» **PROBLEM DETAILS**: Every line below that mentions the word "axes" should be copied out.

» **RAW DATA**:

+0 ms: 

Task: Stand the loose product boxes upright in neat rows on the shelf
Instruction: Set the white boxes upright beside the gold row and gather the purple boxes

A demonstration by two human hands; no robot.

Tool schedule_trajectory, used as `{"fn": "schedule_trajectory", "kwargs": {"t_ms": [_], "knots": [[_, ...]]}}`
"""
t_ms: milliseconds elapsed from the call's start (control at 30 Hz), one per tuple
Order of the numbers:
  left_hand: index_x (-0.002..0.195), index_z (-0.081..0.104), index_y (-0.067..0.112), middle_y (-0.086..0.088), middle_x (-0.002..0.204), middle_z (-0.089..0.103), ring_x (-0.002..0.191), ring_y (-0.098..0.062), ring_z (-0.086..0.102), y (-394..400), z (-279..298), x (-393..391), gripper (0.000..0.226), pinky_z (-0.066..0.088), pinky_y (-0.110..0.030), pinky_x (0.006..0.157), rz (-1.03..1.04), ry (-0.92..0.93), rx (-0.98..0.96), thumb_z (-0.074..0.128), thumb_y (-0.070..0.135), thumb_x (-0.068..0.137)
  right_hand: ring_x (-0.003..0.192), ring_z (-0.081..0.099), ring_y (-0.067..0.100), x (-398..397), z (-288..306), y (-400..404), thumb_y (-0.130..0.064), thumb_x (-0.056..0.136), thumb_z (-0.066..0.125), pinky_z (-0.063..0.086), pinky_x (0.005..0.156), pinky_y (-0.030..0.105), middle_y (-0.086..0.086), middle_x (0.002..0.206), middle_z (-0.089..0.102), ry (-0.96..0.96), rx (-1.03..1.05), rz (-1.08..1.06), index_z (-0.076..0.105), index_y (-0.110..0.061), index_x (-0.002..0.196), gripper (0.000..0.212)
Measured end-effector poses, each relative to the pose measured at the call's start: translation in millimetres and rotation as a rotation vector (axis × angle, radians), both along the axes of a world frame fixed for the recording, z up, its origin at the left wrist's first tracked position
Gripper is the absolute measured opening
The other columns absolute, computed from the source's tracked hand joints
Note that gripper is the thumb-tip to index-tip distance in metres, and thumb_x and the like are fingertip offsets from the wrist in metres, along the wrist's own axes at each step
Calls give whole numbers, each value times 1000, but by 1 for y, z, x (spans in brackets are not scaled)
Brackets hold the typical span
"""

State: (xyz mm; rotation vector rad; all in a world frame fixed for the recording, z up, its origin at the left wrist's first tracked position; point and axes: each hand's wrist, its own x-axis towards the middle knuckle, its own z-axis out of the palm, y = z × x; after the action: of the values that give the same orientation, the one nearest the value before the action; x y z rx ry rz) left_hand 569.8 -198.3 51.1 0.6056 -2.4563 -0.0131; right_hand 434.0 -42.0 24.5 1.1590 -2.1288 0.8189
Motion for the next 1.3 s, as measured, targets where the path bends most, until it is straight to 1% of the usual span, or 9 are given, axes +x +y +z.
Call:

» **FINAL ANSWER**:
Measured end-effector poses, each relative to the pose measured at the call's start: translation in millimetres and rotation as a rotation vector (axis × angle, radians), both along the axes of a world frame fixed for the recording, z up, its origin at the left wrist's first tracked position
Note that gripper is the thumb-tip to index-tip distance in metres, and thumb_x and the like are fingertip offsets from the wrist in metres, along the wrist's own axes at each step
State: (xyz mm; rotation vector rad; all in a world frame fixed for the recording, z up, its origin at the left wrist's first tracked position; point and axes: each hand's wrist, its own x-axis towards the middle knuckle, its own z-axis out of the palm, y = z × x; after the action: of the values that give the same orientation, the one nearest the value before the action; x y z rx ry rz) left_hand 569.8 -198.3 51.1 0.6056 -2.4563 -0.0131; right_hand 434.0 -42.0 24.5 1.1590 -2.1288 0.8189
Motion for the next 1.3 s, as measured, targets where the path bends most, until it is straight to 1% of the usual span, or 9 are given, axes +x +y +z.

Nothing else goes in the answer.